Stopping at the line that holds "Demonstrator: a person", repeat the lines below exactly, starting from the very first and including that final line.

INFORMATION SUPPLIED:
• • • • • • •

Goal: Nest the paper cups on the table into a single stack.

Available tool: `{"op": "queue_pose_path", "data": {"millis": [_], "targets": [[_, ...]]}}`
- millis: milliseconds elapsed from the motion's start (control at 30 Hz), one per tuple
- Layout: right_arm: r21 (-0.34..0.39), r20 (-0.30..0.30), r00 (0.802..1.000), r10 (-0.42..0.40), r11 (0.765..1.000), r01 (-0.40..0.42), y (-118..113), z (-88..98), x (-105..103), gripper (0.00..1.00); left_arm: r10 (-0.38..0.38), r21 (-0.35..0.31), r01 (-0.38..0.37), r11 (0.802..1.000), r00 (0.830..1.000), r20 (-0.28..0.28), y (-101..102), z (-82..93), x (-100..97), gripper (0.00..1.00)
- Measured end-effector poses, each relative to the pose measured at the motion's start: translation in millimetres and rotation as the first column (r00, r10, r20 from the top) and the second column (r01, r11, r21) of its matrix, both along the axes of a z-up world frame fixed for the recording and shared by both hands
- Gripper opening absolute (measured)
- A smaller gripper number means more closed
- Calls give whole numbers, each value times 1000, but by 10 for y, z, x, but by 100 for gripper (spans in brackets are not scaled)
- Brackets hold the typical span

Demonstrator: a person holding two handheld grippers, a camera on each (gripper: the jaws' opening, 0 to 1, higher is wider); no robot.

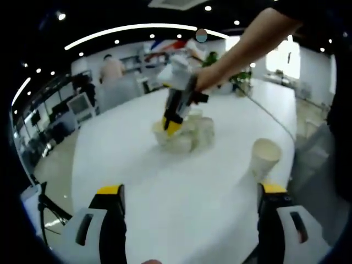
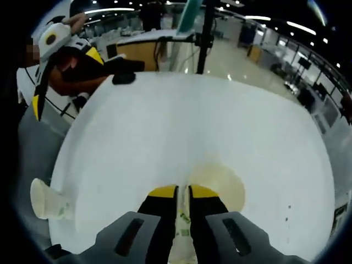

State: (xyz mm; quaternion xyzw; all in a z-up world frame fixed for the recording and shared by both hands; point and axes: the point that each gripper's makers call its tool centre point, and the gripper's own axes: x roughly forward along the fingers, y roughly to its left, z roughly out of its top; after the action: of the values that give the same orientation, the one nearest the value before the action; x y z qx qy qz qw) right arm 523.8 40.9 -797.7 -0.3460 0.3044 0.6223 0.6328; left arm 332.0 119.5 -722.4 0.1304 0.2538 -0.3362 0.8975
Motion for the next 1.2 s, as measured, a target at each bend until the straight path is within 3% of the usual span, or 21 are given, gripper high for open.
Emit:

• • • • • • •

ANSWER SPACE:
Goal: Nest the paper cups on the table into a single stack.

Available tool: `{"op": "queue_pose_path", "data": {"millis": [_], "targets": [[_, ...]]}}`
- millis: milliseconds elapsed from the motion's start (control at 30 Hz), one per tuple
- Layout: right_arm: r21 (-0.34..0.39), r20 (-0.30..0.30), r00 (0.802..1.000), r10 (-0.42..0.40), r11 (0.765..1.000), r01 (-0.40..0.42), y (-118..113), z (-88..98), x (-105..103), gripper (0.00..1.00); left_arm: r10 (-0.38..0.38), r21 (-0.35..0.31), r01 (-0.38..0.37), r11 (0.802..1.000), r00 (0.830..1.000), r20 (-0.28..0.28), y (-101..102), z (-82..93), x (-100..97), gripper (0.00..1.00)
- Measured end-effector poses, each relative to the pose measured at the motion's start: translation in millimetres and rotation as the first column (r00, r10, r20 from the top) and the second column (r01, r11, r21) of its matrix, both along the axes of a z-up world frame fixed for the recording and shared by both hands
- Gripper opening absolute (measured)
- A smaller gripper number means more closed
- Calls give whole numbers, each value times 1000, but by 10 for y, z, x, but by 100 for gripper (spans in brackets are not scaled)
- Brackets hold the typical span

Demonstrator: a person holding two handheld grippers, a camera on each (gripper: the jaws' opening, 0 to 1, higher is wider); no robot.

No further work is required for this exercise.